2) The delay between the time at which a problem is recognized and the time at which a policy to deal with it is enacted, is called the implementation lag. Fiscal policy has a long one while monetary policy has a short one 3) The delay between the time a policy is enacted and the time that policy has its impact on the economy is called the impact lag. Fiscal policy has a short one, monetary policy has a long one.

C) Choosing Targets 1) Federal funds targets. This is carried out through open market operations. 2) Fed is required by law to announce to Congress at the beginning of the year its monetary growth rate target. The Fed typically gives a broad range. This target is not used because the Federal Funds target requires certain money supply levels. 3) Could announce a price level target.

D) Political Pressures Although they are largely independent, the Fed Governors and Chairman are selected by the President and confirmed by congress and they have to report to Congress regularly. E) The Degree of Impact on the Economy A liquidity trap is said to exist when a change in monetary policy has no effect on interest rates.

F) Rational Expectations Rational expectations hypothesis is that people use all available information to make forecasts about future economic activity and the price level, and that they adjust their behavior to these forecasts.

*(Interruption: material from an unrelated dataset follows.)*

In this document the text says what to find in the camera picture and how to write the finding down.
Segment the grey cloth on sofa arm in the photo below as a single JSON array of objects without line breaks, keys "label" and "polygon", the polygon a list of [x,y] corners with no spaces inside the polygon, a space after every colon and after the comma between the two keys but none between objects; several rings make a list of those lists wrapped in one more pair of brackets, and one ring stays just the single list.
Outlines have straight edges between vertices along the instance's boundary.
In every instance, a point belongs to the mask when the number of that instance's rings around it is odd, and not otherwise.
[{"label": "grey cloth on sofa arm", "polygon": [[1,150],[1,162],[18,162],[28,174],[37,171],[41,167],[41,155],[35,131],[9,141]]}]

III Monetary Policy and the Equation of Exchange. A)The Equation of Exchange 1) The equation of exchange shows that the money supply M times its velocity V equals nominal GDP. 2) Velocity is the number of times the money supply is spent to obtain the goods and services that make up GDP during a particular period. 3) M x V = nominal GDP

4) Using P=nominal GDP/Real GDP, we see an alternative form is, MV=PY. 5) Example 1: M=$500, Y=50 (50 car washes), P=$10 (per car wash). Then V=1. 6) Example 2: US economic data for M=$4,443.5 Billion, P=1.135, Y=7,754.7 Billion. Then V=1.98.

B) Money, Nominal GDP, and Price-Level Changes. 1) Implications of a constant velocity. a) Nominal GDP, I.e. PY, will change only if there is a change in the money supply. b) A change in the money supply would always change nominal GDP by an equal percentage.

2) Note the equation of exchange implies % A M + % A V = % A P + % A Y If the velocity is constant % A V = 0, thus % A M - % A Y = % A P If % A Y is determined by exogenous factors, as they are in the long run, then changes in money are reflected only in price changes. 3) The quantity theory of money holds that in the long run the price level moves in proportion to changes in the money supply.

B) Why the Quantity Theory of Money is Less useful in Analyzing the Short Run. 1) In the short run the velocity of money is not very stable. 2) The same factors which influence money demand will also influence short run velocity, e.g, interest rates, income, expectations. This can be seen by using M=PY/V. This implies things that change M, but not PY will impact V.